Молчанка сказала, что усыпила мужика парадном ходе, и если они так решат, можно будет уйти мимо него. Герла возмутилась, накинулась на сестру, крича, что та трусиха, паникерша и всегда отлынивает от дела. Молчанка особо не спорила, лишь сказала, что у нее предчувствие, — Герла еще пожалеет о своем рвении. Какое-то время они ничего не предпринимали; Молчанка, одевшись, стояла у окна и смотрела на Литейный проспект. Герла нервно сновала по квартире, жуя сухие корки хлеба, и, насколько мог понять Димка, заговаривала двери, комнаты и что-то еще. Слов не разбирал, потому что и сам думал, как ему смыться или обмануть сестер. Просто организм Димкин исчерпал запасы страха, он вспоминал, что происходило вечером и ночью, и захотел убить их либо не дать им убить себя. И всё больше считал, что помочь ему сможет не милиция, а старший брат.
— Он идет, — вдруг громко, дернувшись и обернувшись, крикнула сестре Молчанка.
— Где? — Герла прибежала к окну и попыталась выглянуть.
— Я не увидела, я ощутила приближение. И мне кажется, с ним Резина.
Герла начала легко приплясывать по комнате, тяжелыми ботинками прищемляя пальцы рук лежащего пацана.
— Они же могут взять его раньше нас, — возмущенно крикнула ей Молчанка.
— Что делать? — остановившись и наморщив лоб, оттого сразу став похожей на обезьяну, требовательно спросила Герла.

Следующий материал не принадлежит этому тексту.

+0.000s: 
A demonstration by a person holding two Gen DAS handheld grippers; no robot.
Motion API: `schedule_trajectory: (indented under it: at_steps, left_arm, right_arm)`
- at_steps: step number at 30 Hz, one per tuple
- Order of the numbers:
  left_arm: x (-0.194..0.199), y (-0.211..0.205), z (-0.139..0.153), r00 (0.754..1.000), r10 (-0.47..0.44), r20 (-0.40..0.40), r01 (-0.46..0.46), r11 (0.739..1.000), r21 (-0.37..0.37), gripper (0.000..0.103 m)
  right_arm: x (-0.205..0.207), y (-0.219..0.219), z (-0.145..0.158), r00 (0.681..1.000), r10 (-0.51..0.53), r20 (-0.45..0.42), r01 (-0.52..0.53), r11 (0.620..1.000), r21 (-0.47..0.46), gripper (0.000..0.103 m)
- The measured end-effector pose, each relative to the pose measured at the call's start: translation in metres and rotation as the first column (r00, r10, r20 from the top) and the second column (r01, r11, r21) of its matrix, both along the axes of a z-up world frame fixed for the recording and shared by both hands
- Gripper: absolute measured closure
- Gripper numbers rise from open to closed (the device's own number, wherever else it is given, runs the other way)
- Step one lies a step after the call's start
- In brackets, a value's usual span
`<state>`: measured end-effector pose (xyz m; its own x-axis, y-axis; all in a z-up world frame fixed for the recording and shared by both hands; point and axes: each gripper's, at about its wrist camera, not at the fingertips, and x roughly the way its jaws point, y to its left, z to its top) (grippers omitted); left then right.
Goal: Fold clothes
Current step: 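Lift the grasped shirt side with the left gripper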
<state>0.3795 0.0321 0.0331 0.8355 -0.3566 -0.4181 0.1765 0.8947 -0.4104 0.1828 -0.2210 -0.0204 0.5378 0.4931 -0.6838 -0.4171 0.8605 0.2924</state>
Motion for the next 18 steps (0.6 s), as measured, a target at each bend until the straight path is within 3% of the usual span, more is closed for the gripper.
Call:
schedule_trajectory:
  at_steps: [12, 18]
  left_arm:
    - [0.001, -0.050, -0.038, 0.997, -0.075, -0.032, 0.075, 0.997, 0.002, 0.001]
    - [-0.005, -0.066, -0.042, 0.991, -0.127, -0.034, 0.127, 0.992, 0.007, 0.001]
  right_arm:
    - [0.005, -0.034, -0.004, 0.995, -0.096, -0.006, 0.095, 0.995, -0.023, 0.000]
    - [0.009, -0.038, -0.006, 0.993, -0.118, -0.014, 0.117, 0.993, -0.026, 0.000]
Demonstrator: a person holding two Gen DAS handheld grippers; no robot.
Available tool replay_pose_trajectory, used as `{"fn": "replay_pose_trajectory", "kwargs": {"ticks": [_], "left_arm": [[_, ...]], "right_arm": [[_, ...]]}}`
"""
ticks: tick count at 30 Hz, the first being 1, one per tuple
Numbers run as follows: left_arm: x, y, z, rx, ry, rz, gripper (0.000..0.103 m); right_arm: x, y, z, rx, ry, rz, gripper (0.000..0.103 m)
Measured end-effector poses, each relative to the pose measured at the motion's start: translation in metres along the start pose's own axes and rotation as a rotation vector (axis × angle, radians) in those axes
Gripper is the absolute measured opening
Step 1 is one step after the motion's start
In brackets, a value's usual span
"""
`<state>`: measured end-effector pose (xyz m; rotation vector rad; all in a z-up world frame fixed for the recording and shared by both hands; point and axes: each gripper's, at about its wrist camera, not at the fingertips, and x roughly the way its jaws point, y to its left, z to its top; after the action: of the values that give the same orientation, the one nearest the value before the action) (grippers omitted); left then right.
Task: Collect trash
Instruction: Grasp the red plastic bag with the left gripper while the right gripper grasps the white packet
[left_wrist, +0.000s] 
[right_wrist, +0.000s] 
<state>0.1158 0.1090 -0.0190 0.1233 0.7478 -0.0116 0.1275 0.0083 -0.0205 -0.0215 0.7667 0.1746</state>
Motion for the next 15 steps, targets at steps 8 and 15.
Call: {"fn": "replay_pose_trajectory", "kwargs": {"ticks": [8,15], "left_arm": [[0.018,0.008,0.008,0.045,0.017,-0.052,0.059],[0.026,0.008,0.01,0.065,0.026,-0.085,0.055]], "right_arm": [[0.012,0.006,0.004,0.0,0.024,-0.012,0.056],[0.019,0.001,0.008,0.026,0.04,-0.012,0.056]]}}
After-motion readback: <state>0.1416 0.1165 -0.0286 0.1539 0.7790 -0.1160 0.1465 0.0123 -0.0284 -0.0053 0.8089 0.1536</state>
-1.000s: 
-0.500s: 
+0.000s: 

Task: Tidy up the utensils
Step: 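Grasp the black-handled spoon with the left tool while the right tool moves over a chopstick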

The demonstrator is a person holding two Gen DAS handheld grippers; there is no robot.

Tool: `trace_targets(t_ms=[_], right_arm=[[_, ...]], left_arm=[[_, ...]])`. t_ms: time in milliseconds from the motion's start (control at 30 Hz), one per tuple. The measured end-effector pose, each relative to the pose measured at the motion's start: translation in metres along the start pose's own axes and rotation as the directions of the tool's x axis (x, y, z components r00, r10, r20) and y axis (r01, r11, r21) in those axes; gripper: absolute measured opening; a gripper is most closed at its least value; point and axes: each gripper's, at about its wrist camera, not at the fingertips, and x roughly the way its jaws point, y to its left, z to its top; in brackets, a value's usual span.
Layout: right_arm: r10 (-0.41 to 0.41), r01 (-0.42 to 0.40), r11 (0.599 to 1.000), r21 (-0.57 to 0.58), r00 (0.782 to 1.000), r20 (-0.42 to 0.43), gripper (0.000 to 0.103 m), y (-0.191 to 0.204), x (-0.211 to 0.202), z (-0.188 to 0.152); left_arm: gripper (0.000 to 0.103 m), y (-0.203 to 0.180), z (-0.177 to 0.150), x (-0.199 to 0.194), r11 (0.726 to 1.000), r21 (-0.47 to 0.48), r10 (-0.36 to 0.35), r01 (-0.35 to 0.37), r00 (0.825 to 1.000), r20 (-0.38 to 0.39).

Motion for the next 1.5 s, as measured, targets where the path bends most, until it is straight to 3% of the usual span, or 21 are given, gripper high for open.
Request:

— Надо их всех, тех, что в засаде, сюда заманить. Как-нибудь справимся. Он все равно из-за пацана должен будет зайти, даже если пошумим...
И Герла побежала отпирать входную дверь. Раздались чьи-то приглушенные крики. Кто-то еще появился в квартире, Димка это ощутил и напрягся, готовый к действию.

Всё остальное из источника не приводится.